If I get a chance, I'll pop my V8's hood and take a look.

I just replaced this on my GTI VR6. It is only 1 bolt and unplug a connector as long as you can reach it. There are also generic sensors available for WAAAYY less than the factory parts.


----------



## cyrax122 (Sep 19, 2007)

Does anyone know if its accassibile from top or bottom 
Thanks again


----------



## cyrax122 (Sep 19, 2007)

I bought the part...........like you said its only one bolt I plug but can't seem to find it


----------



## Paximus (Aug 26, 2011)

I can't find a drawing anywhere. On the Audi with 4.2 V8 and ZF 5HP24 it sits on the upper left front of the transmission housing at the 10 o' clock position when referred to the centre-line of the crankshaft. All viewed from the rear of the car.

Chris


----------



## PanEuropean (Nov 3, 2001)

Bob:

I searched through the maintenance manual for the Phaeton, and also through the Self-Study Guide for the 4.2 litre V8 engine, and could not find a reference to a 'crankshaft position sensor' in any of these documents. 

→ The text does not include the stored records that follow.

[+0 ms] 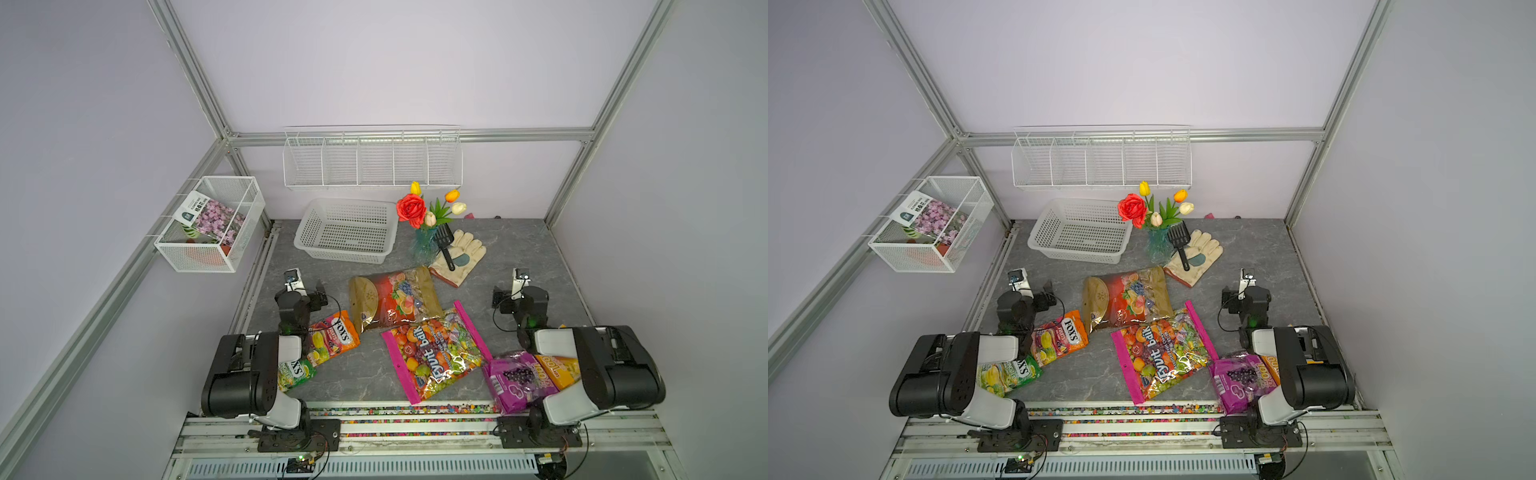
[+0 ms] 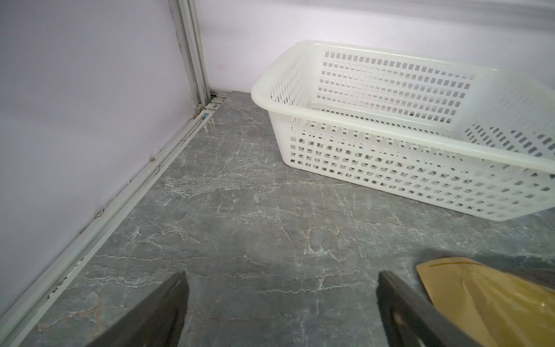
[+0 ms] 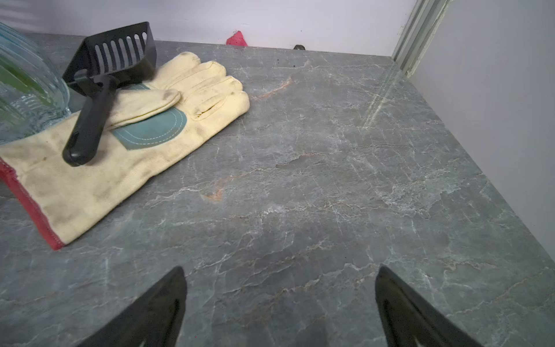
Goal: Put the candies in the basket
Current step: Adjust the basket at the center of the board.
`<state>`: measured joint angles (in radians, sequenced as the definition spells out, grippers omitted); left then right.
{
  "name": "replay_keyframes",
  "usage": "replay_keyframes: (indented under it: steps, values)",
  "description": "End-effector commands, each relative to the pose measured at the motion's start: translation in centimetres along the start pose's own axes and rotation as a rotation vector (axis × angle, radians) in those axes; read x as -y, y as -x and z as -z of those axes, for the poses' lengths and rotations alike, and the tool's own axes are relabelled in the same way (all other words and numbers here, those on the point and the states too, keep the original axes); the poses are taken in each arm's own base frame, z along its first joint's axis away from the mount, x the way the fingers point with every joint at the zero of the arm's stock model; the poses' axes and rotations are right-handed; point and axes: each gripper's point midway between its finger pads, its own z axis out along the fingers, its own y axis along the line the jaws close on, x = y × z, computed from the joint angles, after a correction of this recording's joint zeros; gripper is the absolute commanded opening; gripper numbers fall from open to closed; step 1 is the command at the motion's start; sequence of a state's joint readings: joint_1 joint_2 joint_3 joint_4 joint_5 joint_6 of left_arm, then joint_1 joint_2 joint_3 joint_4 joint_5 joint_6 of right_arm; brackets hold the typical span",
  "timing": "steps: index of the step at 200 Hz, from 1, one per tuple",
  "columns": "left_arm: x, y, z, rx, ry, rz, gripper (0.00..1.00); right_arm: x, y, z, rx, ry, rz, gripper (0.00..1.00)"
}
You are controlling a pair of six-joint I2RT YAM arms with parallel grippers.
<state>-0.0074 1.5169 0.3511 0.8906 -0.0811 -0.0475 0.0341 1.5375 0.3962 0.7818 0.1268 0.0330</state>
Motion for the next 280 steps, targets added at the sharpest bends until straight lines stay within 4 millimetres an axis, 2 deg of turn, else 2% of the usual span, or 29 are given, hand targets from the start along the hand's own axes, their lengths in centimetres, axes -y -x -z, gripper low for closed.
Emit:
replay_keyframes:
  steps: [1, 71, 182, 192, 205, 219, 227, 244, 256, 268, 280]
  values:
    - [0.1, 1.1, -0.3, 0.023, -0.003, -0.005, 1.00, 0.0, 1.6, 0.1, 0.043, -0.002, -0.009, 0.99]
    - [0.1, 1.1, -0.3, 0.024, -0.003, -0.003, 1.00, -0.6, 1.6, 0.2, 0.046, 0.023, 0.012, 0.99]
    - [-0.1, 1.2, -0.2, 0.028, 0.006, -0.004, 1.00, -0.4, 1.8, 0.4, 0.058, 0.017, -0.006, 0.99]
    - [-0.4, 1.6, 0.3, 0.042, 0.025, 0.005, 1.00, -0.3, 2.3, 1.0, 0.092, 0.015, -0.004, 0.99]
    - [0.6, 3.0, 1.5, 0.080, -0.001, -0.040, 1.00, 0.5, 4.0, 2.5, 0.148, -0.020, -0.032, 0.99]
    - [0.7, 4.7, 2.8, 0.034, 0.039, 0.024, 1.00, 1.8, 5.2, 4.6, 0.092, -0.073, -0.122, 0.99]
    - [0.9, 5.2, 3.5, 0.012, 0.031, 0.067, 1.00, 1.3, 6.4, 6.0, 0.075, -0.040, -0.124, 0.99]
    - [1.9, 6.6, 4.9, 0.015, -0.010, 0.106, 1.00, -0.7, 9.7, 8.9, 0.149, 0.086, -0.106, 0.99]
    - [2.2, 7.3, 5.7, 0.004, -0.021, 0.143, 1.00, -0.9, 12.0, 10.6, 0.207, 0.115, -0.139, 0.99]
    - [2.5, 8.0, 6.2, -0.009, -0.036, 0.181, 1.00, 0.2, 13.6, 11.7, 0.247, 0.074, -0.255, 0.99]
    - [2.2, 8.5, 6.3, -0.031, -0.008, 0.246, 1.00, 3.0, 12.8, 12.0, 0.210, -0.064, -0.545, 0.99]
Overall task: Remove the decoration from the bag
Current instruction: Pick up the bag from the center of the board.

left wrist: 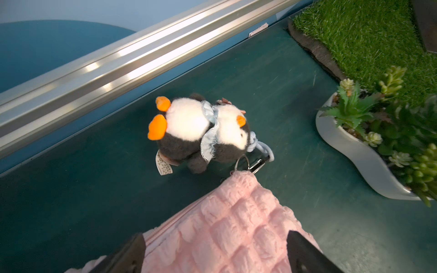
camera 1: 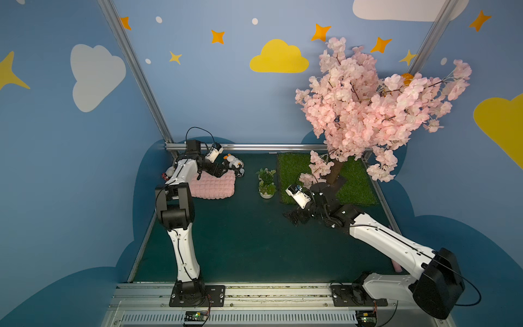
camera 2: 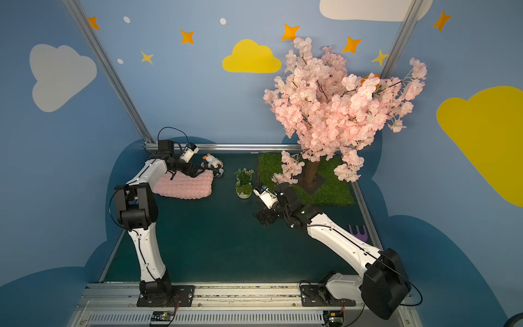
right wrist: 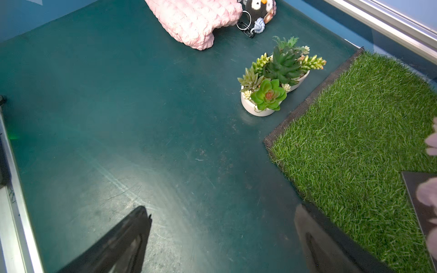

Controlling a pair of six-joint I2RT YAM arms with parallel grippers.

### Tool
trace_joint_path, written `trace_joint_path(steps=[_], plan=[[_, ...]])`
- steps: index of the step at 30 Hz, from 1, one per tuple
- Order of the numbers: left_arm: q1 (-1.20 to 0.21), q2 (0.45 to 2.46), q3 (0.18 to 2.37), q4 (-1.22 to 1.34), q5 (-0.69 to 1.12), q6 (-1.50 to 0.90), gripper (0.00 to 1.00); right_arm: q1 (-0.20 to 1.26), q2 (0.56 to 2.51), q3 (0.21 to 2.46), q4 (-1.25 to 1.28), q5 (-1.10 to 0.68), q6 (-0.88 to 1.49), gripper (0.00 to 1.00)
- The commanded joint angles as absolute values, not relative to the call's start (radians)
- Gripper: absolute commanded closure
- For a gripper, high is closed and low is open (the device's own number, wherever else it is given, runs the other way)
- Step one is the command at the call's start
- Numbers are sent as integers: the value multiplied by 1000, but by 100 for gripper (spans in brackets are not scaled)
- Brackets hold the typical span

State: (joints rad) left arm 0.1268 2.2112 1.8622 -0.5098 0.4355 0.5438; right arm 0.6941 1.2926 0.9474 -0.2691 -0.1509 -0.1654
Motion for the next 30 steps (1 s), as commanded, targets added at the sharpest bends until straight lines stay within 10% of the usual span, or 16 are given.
trace_joint_path(steps=[1, 30], plan=[[130, 2269, 1911, -567, 415, 562, 4, 667, 1326, 999, -304, -205, -185, 2], [87, 2453, 2114, -702, 327, 632, 6, 598, 1452, 1091, -384, -321, -202, 2]])
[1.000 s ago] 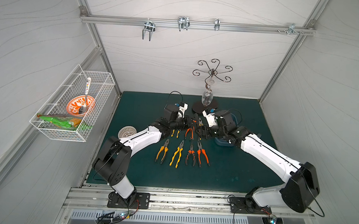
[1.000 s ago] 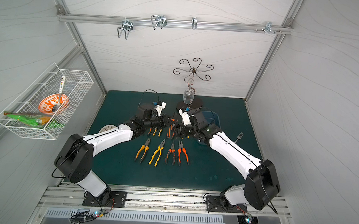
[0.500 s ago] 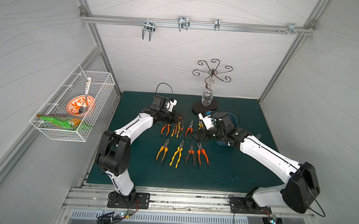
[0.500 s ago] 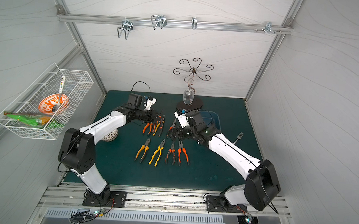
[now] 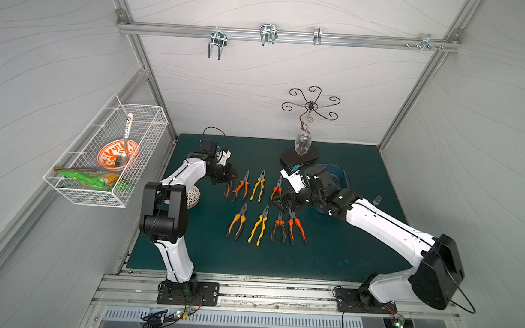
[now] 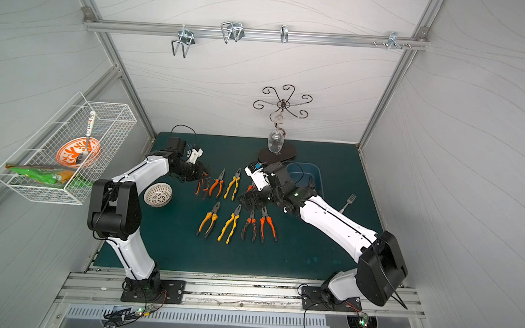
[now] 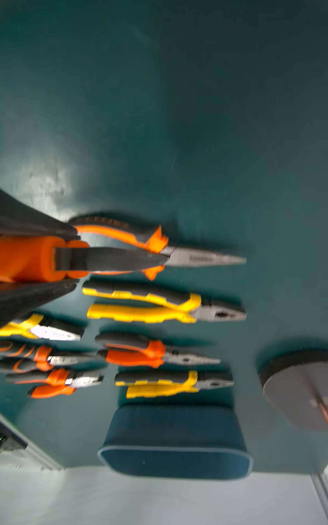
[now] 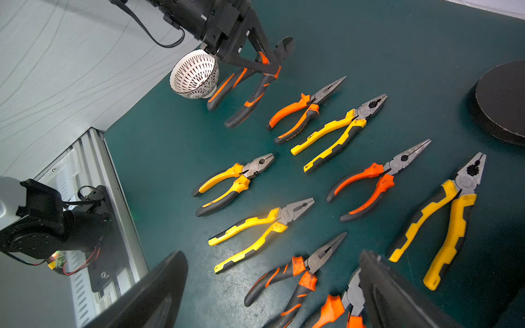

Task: Take the pliers out of the storage box
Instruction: Place the pliers at the center of the board.

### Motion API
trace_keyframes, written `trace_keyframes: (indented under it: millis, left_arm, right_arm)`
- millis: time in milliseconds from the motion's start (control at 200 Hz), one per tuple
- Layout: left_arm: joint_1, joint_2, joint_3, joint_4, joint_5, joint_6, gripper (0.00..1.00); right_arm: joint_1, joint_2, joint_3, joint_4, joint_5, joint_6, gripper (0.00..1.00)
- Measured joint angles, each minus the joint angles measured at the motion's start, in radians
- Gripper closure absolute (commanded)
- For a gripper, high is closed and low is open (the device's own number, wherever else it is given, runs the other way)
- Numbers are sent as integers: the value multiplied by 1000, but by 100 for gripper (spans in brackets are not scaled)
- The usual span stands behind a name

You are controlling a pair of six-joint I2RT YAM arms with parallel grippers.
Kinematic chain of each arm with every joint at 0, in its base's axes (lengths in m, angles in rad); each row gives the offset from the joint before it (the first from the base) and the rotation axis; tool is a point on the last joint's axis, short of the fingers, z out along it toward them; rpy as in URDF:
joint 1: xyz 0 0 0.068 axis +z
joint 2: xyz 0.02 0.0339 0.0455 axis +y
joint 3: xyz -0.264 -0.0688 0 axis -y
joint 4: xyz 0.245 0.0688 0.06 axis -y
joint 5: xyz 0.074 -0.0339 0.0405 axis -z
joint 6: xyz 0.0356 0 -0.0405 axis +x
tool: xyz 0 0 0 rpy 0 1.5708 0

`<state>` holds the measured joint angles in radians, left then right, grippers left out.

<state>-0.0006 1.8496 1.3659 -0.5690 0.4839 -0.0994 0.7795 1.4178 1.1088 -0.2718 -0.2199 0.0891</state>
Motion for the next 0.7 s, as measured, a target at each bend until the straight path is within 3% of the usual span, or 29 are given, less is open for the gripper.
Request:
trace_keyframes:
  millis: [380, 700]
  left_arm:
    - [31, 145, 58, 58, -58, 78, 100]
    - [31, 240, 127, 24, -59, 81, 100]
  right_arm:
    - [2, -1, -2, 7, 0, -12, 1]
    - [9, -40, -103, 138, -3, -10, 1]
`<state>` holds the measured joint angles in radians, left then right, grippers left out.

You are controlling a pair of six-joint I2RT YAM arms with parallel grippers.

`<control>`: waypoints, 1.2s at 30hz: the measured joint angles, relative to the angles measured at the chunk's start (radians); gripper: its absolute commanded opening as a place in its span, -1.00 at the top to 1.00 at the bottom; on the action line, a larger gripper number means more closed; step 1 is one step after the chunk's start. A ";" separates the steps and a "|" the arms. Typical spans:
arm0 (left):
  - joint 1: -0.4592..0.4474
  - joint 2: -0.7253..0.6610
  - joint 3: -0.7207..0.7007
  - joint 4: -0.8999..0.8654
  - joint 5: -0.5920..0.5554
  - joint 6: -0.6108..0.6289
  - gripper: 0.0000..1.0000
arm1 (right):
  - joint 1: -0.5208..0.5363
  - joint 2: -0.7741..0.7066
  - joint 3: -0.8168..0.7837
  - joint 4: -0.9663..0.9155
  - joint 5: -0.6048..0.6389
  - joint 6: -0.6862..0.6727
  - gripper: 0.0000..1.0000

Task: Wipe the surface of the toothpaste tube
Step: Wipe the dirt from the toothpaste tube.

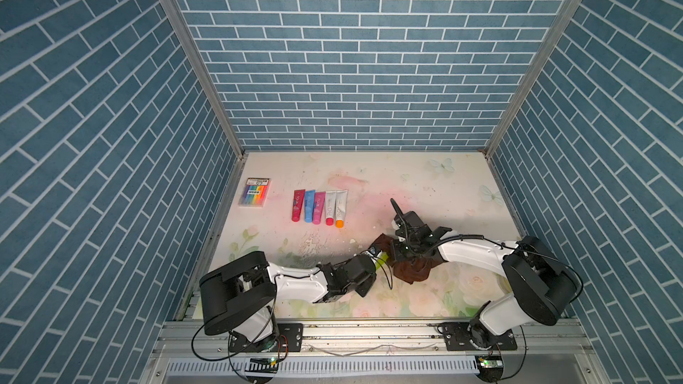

There are specialized engine forums here on Vortex - you might want to perhaps post your question in the 4.2L engine forum. Here's a direct link to it: 4.2l V8 Engine Forum.

Michael


----------



## PowerDubs (Jul 22, 2001)

It is probably referenced as the engine speed sensor. :beer:


----------



## cyrax122 (Sep 19, 2007)

Thank you to everyone for the quick response I will check the 4.2 forum


----------



## Gabs08PHTN (Jan 6, 2011)

Hi all,
Taken from SSP 341:

_ "Engine speed sender G28: *The engine speed sender is secured to the gearbox housing*. It samples a 60-2 sender wheel, which is secured to the drive plate. Based on these signals, the engine control unit detects the engine speed and the position of the crankshaft. A segment gap on the sender wheel serves the sender as a reference mark."_

Gabriel


----------



## cyrax122 (Sep 19, 2007)

Update: was def crank sensor.... So if any one has intermittent starting problems with no cell ......
at the end had to get it towed but crank position sensor also known as speed sensor was problem.


----------



## Tiger0002 (Apr 23, 2013)

cyrax122 said:


> Update: was def crank sensor.... So if any one has intermittent starting problems with no cell ......
> at the end had to get it towed but crank position sensor also known as speed sensor was problem.


So was it on the top or the bottom? Were you able to do it yourself?


----------



## PowerDubs (Jul 22, 2001)

Judging by the - had to get it towed comment, I'd say he didn't fix it himself.


----------



## cyrax122 (Sep 19, 2007)

No had it fixed back of engine on top of bell housing you can reach it from underneath


----------